The B-Ops commander imitated a block of cement. Was he insane? Arms out, he aimed his weapon. At her. The other B-Ops commandos were doing the same. Jaise lifted one hand, his face intent because he was listening to instructions through his comm link. The demon watched the scene play out with an amused expression. Its fangs showed in a way that made her think it got a joke she didn’t.
Jaise closed his eyes and lowered his hand in an executioner’s chop. His Magnum pointed right at Claudia’s head.
“Jaise!” she shouted.
His finger squeezed the trigger.
Chapter Three
Pain boiled through Claudia. Flaming hot needles pierced her shoulder. She opened her eyes and fought to consciousness. Blazing light seared her retinas, and she screwed her eyelids shut. For some minutes, the world consisted of the pain in her eyes and shoulder, and the oddness in her head that seemed to have wrapped her brain in cotton. Eventually, though, she noticed the rest of her body: aching, throbbing. She didn’t dare move her arm for fear the pain would take off the top of her head, but she did shift her legs. Movement was good. Agonizing, but good to know she could move.
She lay on a hard and unforgivingly icy surface. But for her shoulder, which felt on fire, she was cold. She groaned. She could make noise. Oh, good. Another bodily function retained. Movement and vocalization? Good. Jeez, her h
ead hurt. Check that. Her brain hurt.
She turned her head from side to side then cracked her eyes a slit. Still white. After a moment, shades of white. Pressure in her head. Not between her ears, but down toward the base of her neck. Pressure, and an ironic sensation of comfort and pleasure and warmth, ironic because she wasn’t at all comfortable. She hoped to God she hadn’t suffered some form of cognitive damage. L.A.P.D. didn’t allow damaged cops on the streets, and she couldn’t afford to lose her job. Her brain insisted she lay stretched out warm and comfortable and that she ought to continue doing so for some period of time yet to come. She shivered, but her head said her body felt exactly the opposite. Warm and comfy she was not.
Sudden awareness. Startlement. And with an odd thwip, something felt gone. Withdrawn. Or, rather, the sensation was like an ebbing, like the tide going out, because the oddness in her head didn’t go away.
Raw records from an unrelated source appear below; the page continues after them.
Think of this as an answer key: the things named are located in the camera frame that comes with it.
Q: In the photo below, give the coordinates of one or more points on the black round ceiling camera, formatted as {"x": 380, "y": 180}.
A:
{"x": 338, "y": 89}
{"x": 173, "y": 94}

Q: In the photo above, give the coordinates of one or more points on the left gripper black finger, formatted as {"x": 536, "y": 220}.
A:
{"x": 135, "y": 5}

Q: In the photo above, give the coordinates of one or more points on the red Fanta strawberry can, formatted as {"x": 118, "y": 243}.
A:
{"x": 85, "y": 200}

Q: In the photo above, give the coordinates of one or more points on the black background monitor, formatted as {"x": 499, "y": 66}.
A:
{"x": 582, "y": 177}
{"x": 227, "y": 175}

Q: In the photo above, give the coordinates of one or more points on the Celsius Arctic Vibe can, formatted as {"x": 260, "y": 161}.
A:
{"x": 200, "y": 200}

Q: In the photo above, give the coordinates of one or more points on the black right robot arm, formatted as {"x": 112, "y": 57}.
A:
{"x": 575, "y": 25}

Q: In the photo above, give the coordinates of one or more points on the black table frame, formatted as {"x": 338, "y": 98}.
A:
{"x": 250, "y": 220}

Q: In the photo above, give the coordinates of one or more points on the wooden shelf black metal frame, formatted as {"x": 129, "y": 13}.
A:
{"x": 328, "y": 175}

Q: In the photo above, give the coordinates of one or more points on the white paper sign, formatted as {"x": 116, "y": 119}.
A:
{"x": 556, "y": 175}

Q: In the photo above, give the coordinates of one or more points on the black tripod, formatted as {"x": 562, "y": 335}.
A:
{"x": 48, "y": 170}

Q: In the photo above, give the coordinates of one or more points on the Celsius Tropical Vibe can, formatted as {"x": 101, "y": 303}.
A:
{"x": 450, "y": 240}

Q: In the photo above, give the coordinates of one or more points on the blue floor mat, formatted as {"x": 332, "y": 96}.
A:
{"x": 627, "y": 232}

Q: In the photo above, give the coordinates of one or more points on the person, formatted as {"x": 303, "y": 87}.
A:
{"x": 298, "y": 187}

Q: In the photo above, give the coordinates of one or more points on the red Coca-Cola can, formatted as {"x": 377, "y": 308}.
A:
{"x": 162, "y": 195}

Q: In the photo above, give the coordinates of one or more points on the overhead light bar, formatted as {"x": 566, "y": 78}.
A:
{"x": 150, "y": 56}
Her body distracted her again. Her shoulder hurt. Recollections slipped into focus: her falling Glock. A Magnum aimed at her head. Jaise’s hand coming down, giving the kill command. Hell. She’d been shot. In the head. By B-Ops commander Matthew Jaise.
In which case, why wasn’t she dead? She ought to be. Matthew Jaise had a rep in the city: tough, accurate, quick on his feet. He’d never failed a mission. Never. He didn’t fail, and he didn’t miss. He just didn’t. Claudia saw her gun falling, imagined it striking her body, falling through her head and down into the base of her skull. No. Not the gun, something else. The demon? Behind her tight-shut eyes, she saw Jaise. All the old reactions kicked into full force. Handsome, smooth, forbidden and upper-class Matthew Jaise. Pointing a Magnum at her. Images clicked through her head. He had another rep as a hardcore Romeo. Jaise the sex machine. Jaise the two-timer. Jaise the heartbreaker. Thank God by the time he’d gotten around to her she’d seen the damage he’d done and hadn’t given him the time of day. Didn’t matter how good the sex might be, she wasn’t interested in adding to his legend. Holly deserved better than to have a mother who wasted her time with jerks like Matthew Jaise.